F# How to tokenise user input: separating numbers, units, words?

扶醉桌前 提交于 2019-12-21 20:26:40

问题


I am fairly new to F#, but have spent the last few weeks reading reference materials. I wish to process a user-supplied input string, identifying and separating the constituent elements. For example, for this input:

XYZ Hotel: 6 nights at 220EUR / night plus 17.5% tax

the output should resemble something like a list of tuples:

[ ("XYZ", Word); ("Hotel:", Word);
("6", Number); ("nights", Word);
("at", Operator); ("220", Number);
("EUR", CurrencyCode); ("/", Operator); ("night", Word);
("plus", Operator); ("17.5", Number); ("%", PerCent); ("tax", Word) ]
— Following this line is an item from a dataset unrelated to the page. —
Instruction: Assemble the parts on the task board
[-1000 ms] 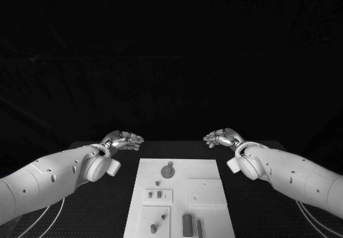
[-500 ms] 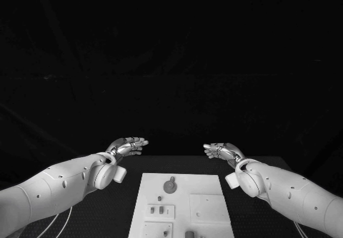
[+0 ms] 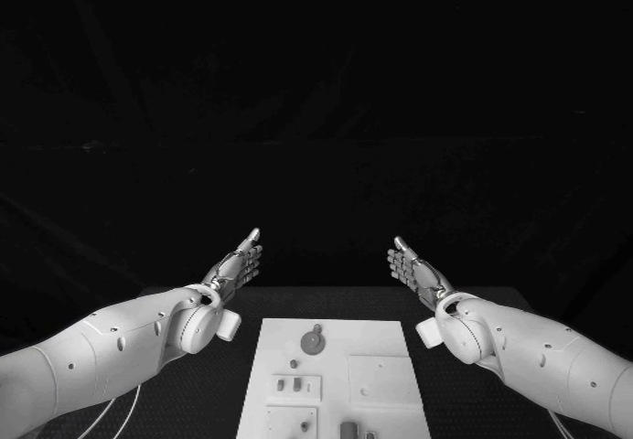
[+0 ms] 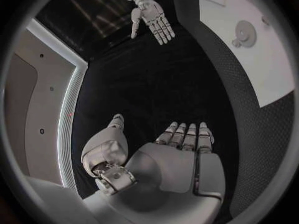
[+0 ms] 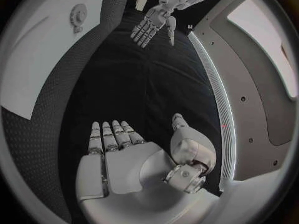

Since I'm dealing with user input, it could be anything. Thus, expecting users to comply with a grammar is out of the question. I want to identify the numbers (could be integers, floats, negative...), the units of measure (optional, but could include SI or Imperial physical units, currency codes, counts such as "night/s" in my example), mathematical operators (as math symbols or as words including "at" "per", "of", "discount", etc), and all other words.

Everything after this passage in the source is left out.